Good for the Goose?…
This article is from the archive of The New York Sun before the launch of its new website in 2022. The Sun has neither altered nor updated such articles but will seek to correct any errors, mis-categorizations or other problems introduced during transfer.

When did San Francisco turn into the New York of the pre-Giuliani years? I got that old feeling walking around the city by the bay last week as I gingerly stepped over the sleeping homeless folks on the sidewalks and dodged the panhandlers who accosted me wherever I went during a short holiday week vacation. Was this a step back into the past, or a glimpse into the future?
Don’t get me wrong. I loved San Francisco, I loved the views, the cable cars (a ride worth every penny of the $3 fare), and I loved the fabulous food.
San Francisco is not as unsafe as New York was back in the days of the Dinkins administration. Like most American cities, crime decreased there during the last decade. But a serious spike in homicides in the first half of 2004 led the city’s mayor, Gavin Newsom, to institute a “CompStat” type of program to study the patterns of murders, leading to a decline in the body count during the second half of last year. Mr. Newsom even took to interviewing witnesses himself at crime scenes, either a reflection of real concern or an indication that he has watched too many “Law & Order” reruns.
But there still was a substantial increase in murders in 2004, and I have to wonder whether this is yet another reflection of the linkage between crime and the tolerance of practices that diminish the quality of life.
Like New York, San Francisco has problems with its schools, but here again, events on the left coast could suggest the future for us in New York. Chinese immigrant parents are pressing hard for an end to the city’s 20-year-old busing plan for desegregation, and the restoration of neighborhood schools. This is a growing problem in New York as well. While there is no desegregation plan here per se, the side effect of the Bloomberg reorganization and small-school initiative is a blurring of neighborhood school lines, compounded by the school choice provisions of the No Child Left Behind Act.
Thus, we hear stories of children told that there is no room in their neighborhood high school – often the reason their parents move to the community in the first place – as children from other neighborhoods take their places, the grim side-effect of the troubled New York City high school admission policy.
In San Francisco, the Chinese parents are being aided by a centrist Democratic think-tank, SFSOS. According to Wade Randlett, who heads SFSOS, “The Brown [v. Board of Education of Topeka] case was about a little [African-American] girl who wanted to go to her neighborhood school. Now, we have nonwhite kids in San Francisco who are saying they want to go to their neighborhood school, and they’re being told they can’t.”
Will the growing diversity of New York spawn similar efforts? There is growing evidence that it already has, something Mayor Bloomberg should take note of this election year.
Of course, San Francisco does not exist in a vacuum. It is part of a larger entity called California, a place very different from New York State in some ways, and disturbingly similar in others. California is, as we all know, virtually bankrupt. Disgusted voters tossed out Governor Gray Davis in a recall election, replacing him with actor Arnold Schwarzenegger.

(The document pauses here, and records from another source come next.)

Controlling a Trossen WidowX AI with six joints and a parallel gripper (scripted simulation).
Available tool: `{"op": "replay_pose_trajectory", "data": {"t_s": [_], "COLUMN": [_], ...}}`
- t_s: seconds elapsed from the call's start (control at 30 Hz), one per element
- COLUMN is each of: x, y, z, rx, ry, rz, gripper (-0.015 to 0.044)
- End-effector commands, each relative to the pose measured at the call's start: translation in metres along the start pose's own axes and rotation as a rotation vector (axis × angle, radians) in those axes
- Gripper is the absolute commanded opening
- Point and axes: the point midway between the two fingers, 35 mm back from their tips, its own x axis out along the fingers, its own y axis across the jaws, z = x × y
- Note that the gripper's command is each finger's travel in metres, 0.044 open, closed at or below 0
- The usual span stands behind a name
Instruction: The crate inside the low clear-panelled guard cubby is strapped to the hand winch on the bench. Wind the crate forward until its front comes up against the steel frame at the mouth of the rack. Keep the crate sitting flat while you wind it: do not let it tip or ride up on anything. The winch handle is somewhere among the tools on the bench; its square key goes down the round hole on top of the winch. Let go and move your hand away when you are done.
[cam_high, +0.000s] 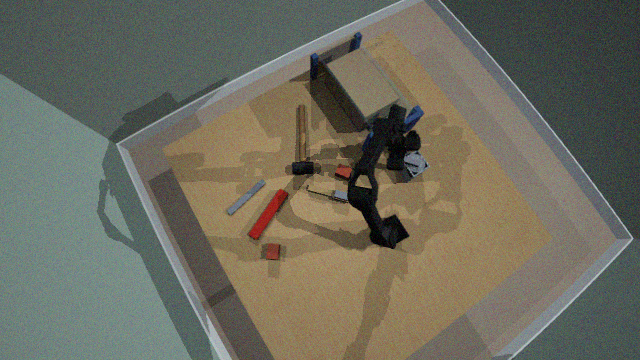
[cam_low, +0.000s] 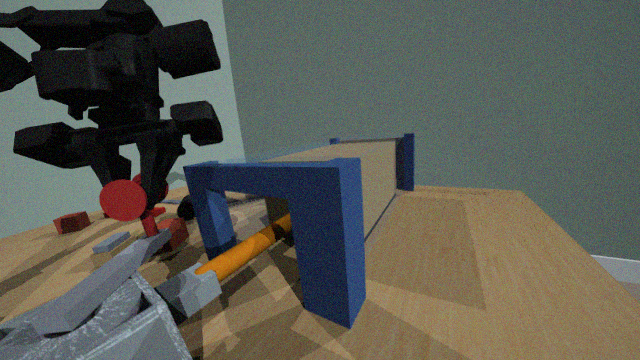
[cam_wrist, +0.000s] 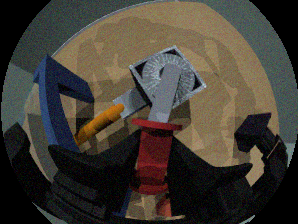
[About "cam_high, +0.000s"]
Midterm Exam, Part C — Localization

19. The dark blue rectangular frame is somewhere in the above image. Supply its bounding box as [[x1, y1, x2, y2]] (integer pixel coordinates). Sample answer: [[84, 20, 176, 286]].
[[404, 110, 424, 133]]

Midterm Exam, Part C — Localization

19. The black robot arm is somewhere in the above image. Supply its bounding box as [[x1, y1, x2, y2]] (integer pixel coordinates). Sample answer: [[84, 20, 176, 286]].
[[347, 104, 421, 249]]

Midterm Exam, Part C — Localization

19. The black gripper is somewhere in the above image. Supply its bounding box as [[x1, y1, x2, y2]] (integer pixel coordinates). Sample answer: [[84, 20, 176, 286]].
[[385, 123, 407, 170]]

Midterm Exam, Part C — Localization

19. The wooden-handled mallet with black head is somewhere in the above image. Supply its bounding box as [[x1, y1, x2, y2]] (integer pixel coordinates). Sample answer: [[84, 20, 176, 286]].
[[292, 104, 314, 174]]

The state was so deep in a budget deficit that Mr. Schwarzenegger, nominally a Republican, was forced to adopt a borrowing program right out of the Lindsay, Cuomo, and, yes, Pataki playbook. So strapped for cash are the state of California and its localities that there is a serious effort to turn “high-occupancy vehicle” lanes on highways and bridges into a cash cow. Not enough passengers in your car? Don’t worry, you can still take the fast lane and just pay a surcharge that will increase, perhaps double, your toll.
But the most disturbing thing I learned during this quick trip was that California has become the first state to prohibit the feeding of birds in such a way so as to enlarge their livers “beyond normal size.” This is the method by which foie gras is produced.
The banning of this gourmet delicacy is a high priority of animal rights activists. The law will not fully take effect until 2012, clearly an acknowledgement by the Legislature that economic harm will come to one California company and its employees.
There are only two large foie gras farms in America, the doomed one in Sonoma County, just north of San Francisico, and the largest one here in New York State’s Hudson Valley. Mr. Schwarzenegger not only signed the bill, but apparently he instructed the managers of a restaurant he owns in Santa Monica, Calif., Schatzi on Main, not to include foie gras on the menu.
The new law has been greeted with glee by the animal rights crew and their celebrity supporters, including Martin Sheen, Sir Paul McCartney, and Kim Basinger. But those of us concerned with the chipping away of our individual freedoms can only wonder whether this is a first step in imposing a vegetarian diet on those of us who savor a good steak. Already, the same activists have targeted kosher meat-slaughtering procedures.
Would we be so foolish as to follow California’s lead and pass similar legislation in New York, closing down the world’s largest foie gras farm in the economically crippled Catskills? Just ask Democratic Assemblyman John McEneny of Albany, who has introduced such a bill in the New York State Legislature.